DNS is not the only interface that requires xn--mumble names. Like
a cancer, EAI has the potential to infect many aspects of address
handling and policy lookup. This is why I estimated that SMTPUTF8
would be a major project.
* The form xn--mumble will also be required in server greetings and
EHLO commands, when an MTA host- or domain name contains non-ASCII
characters. This means that Postfix must convert myhostname into
xn--mumble form in those contexts that require ASCII text.
* With multiple forms for the same domain name, xn--mumble in
HELO/EHLO (and perhaps other SMTP commands) and UTF8 in
MAIL/RCPT/ETRN/VRFY, Postfix lookup tables must either contain
multiple lookup keys for the same domain name, or Postfix must
convert all domain/email-address lookup keys into one canonical
form. That is, either convert all UTF8 domain names into xn--mumble,
or convert all xn--mumble domain names into UTF8. Having only
one lookup key per domain in Postfix lookup tables will more
secure but it will be a royal pain to implement (and here is no
way to do that with header/body_checks).
* I am not sure that we can rely on the postmap "table query" or
"create map" commands to "normalize" domain names in lookup keys.
Also, LDAP/*SQL*/etc. databases aren't "created" with postmap
commands. All this could be another argument to use only xn--mumble
or to use only UTF8 forms in databases. Again, more secure but a
royal pain to implement, because postmap doesn't really know if
a lookup key is a user, a domain, or something else.

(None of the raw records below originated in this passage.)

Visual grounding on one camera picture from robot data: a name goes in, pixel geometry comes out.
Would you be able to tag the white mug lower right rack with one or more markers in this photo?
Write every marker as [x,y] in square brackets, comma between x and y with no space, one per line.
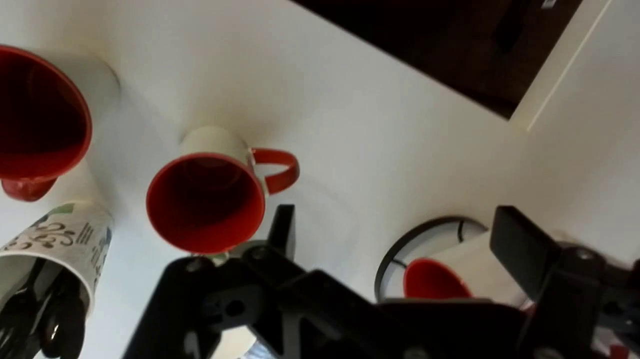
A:
[462,272]

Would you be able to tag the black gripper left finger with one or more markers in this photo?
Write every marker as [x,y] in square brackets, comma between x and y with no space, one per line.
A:
[282,230]

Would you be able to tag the brown wooden cabinet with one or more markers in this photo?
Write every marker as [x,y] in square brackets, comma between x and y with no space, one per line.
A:
[487,50]

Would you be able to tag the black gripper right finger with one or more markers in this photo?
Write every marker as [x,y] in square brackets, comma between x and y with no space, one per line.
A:
[527,252]

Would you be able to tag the paper cup with black cutlery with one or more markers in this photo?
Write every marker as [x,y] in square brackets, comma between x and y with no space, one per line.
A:
[74,236]

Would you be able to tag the white mug holding cup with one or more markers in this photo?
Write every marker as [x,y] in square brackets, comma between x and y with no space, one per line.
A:
[50,102]

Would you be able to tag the black mug tree rack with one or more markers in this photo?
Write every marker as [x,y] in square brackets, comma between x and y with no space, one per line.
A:
[423,240]

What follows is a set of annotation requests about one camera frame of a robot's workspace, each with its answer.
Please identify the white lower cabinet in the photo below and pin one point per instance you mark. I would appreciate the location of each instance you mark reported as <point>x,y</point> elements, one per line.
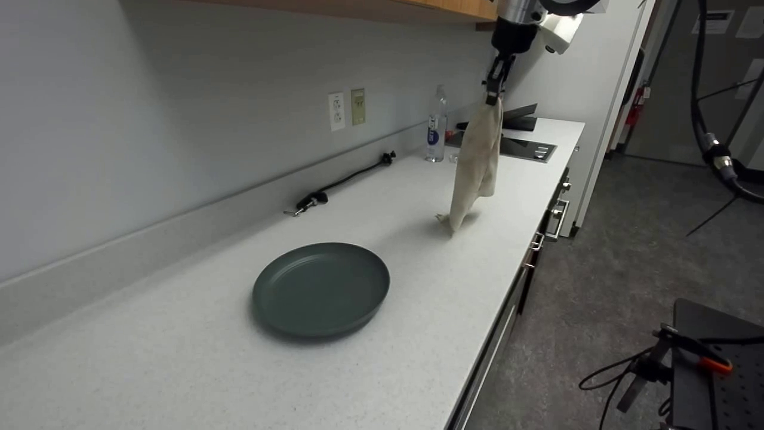
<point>574,94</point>

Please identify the orange handled tool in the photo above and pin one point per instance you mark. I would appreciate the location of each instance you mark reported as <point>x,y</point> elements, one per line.
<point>704,356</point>

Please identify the black rod on counter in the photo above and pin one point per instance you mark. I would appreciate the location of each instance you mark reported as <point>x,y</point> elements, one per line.
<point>320,195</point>

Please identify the white wall outlet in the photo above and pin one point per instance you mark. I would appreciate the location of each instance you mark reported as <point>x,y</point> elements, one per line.
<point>337,110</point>

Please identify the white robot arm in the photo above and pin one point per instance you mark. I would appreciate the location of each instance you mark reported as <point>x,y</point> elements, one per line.
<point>556,20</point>

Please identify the wooden upper cabinet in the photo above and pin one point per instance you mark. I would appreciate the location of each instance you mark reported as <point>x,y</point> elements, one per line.
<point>386,11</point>

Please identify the beige wall plate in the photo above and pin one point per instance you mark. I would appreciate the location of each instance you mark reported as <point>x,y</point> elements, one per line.
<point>357,107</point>

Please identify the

* If xn--mumble were to become the canonical form for table lookup,
then Postfix parent-domain matching will not be broken: where
buecher.com becomes xn--bcher-kva.com, foo.buecher.com becomes
foo.xn--bcher-kva.com.
Other things:
* Postfix table queries are case-insensitive. I don't see any attempt
to implement that for UTF8 addresses. This leaves an ambiguity.